-- HOW TO COMPLETE THIS TASK --
Please find every line in the entries below that contains the string "coords", and copy it.

Top of DATA

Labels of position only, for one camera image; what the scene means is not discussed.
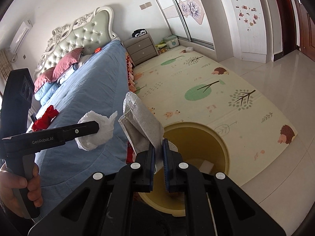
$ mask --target sliding wardrobe door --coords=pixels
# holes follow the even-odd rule
[[[184,16],[191,39],[213,44],[212,33],[201,0],[176,0],[176,3]]]
[[[185,22],[183,22],[182,17],[179,16],[180,10],[174,5],[173,0],[157,0],[157,2],[160,5],[172,33],[178,37],[188,40],[186,30],[183,25]]]

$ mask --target light blue pillow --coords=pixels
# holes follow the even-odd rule
[[[42,106],[45,105],[58,88],[59,85],[56,82],[54,82],[50,89],[47,91],[47,93],[41,98],[40,104]]]
[[[40,101],[43,96],[49,91],[51,86],[53,85],[53,82],[46,82],[43,86],[39,88],[39,90],[35,93],[34,97],[36,100]]]
[[[78,63],[74,63],[66,72],[64,72],[59,79],[57,80],[57,83],[59,86],[63,84],[77,69],[78,69]]]

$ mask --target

Bottom of DATA

-- EXERCISE SOLUTION --
$ mask --target sliding wardrobe door --coords=pixels
$ mask --target light blue pillow --coords=pixels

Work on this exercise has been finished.